## What to work on
Include in the reply only the lines from the start of the data below through the line containing "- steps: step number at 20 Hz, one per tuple", reproduced exactly and with no pictures.

---- Data provided

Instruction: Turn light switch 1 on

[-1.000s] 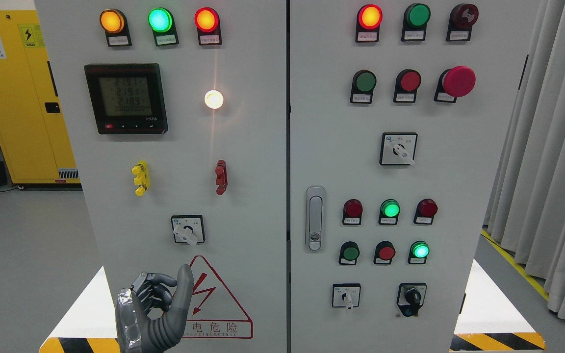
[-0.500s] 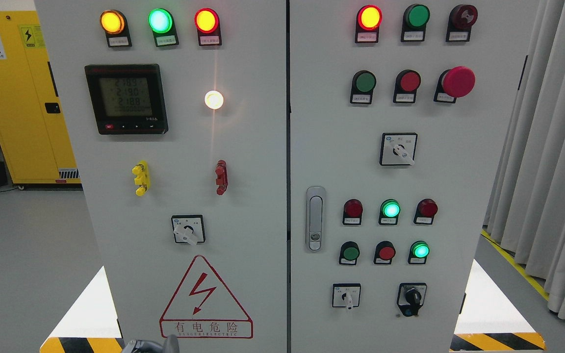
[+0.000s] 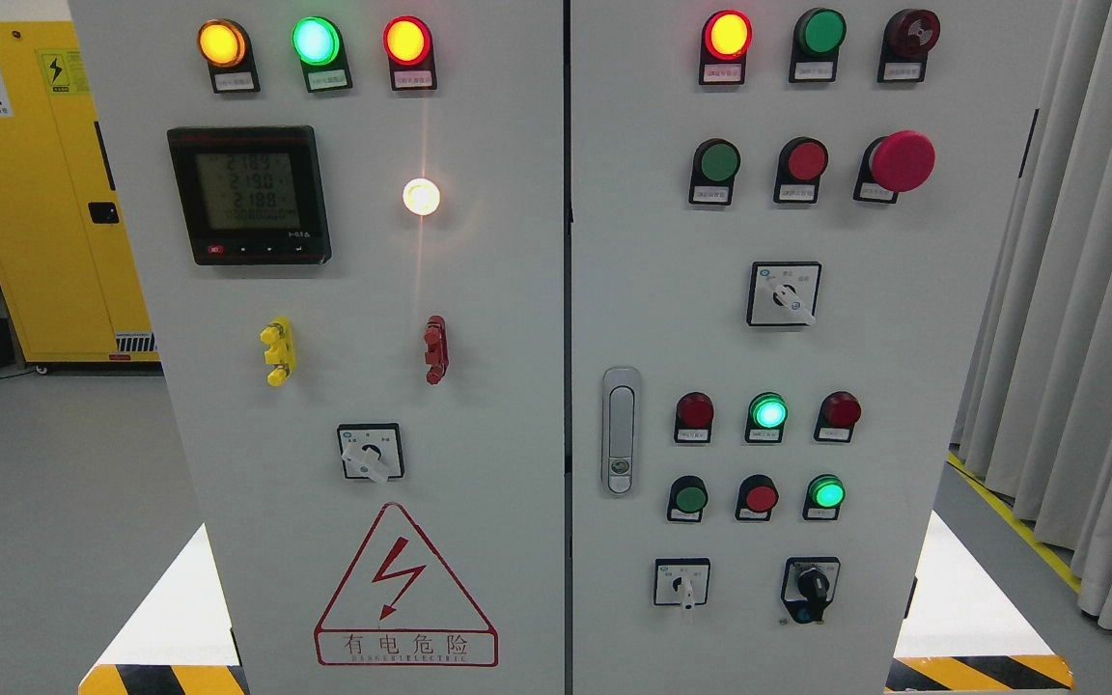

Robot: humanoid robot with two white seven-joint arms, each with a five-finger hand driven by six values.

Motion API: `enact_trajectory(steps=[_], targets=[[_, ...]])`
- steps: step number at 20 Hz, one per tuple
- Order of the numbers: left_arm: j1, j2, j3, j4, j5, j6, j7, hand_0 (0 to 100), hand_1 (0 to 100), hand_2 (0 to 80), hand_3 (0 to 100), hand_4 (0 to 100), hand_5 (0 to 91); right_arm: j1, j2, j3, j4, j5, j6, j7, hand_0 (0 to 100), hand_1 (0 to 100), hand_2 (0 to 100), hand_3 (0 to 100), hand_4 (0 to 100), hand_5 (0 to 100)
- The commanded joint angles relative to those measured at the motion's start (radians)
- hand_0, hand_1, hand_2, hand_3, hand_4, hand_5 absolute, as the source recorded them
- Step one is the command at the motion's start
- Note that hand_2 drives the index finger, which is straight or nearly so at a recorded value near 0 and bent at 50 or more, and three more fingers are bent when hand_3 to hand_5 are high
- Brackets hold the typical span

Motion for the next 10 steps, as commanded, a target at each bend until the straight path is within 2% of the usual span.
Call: enact_trajectory(steps=[1, 3, 4, 6, 8, 10], targets=[[0.035, 0.051, 0.055, 0.749, 0.044, -0.192, -0.082, 8, 34, 62.3, 100, 96, 78.6, 0.000, 0.000, 0.000, 0.000, -0.029, 0.000, -0.001, 0, 50, 4, 0, 0, 0], [0.032, 0.043, 0.052, 0.965, 0.049, -0.276, -0.142, 6, 34, 54.8, 93, 88, 66.3, 0.000, 0.000, 0.000, 0.000, -0.029, 0.000, -0.001, 0, 50, 4, 0, 0, 0], [0.029, 0.041, 0.052, 1.068, 0.050, -0.303, -0.169, 6, 33, 54.2, 92, 87, 65.3, 0.001, 0.000, 0.000, 0.000, -0.029, 0.000, -0.001, 0, 50, 4, 0, 0, 0], [0.028, 0.041, 0.052, 1.173, 0.051, -0.315, -0.226, 3, 30, 42.1, 73, 74, 48.5, 0.000, 0.000, 0.000, 0.000, -0.029, 0.000, -0.001, 0, 50, 4, 0, 0, 0], [0.028, 0.041, 0.052, 1.251, 0.049, -0.315, -0.264, 3, 29, 36.8, 69, 69, 42.0, 0.000, 0.000, 0.000, 0.000, -0.029, 0.000, -0.001, 0, 50, 4, 0, 0, 0], [0.028, 0.041, 0.052, 1.313, 0.049, -0.315, -0.277, 2, 28, 30.0, 62, 64, 35.1, 0.000, 0.000, 0.000, 0.000, -0.029, 0.000, -0.001, 0, 50, 4, 0, 0, 0]])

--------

## Exercise solution
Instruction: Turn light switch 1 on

[-1.000s] 
[-0.500s] 
[+0.000s] 

Robot: humanoid robot with two white seven-joint arms, each with a five-finger hand driven by six values.

Motion API: `enact_trajectory(steps=[_], targets=[[_, ...]])`
- steps: step number at 20 Hz, one per tuple

The exercise is done, and no more output is needed.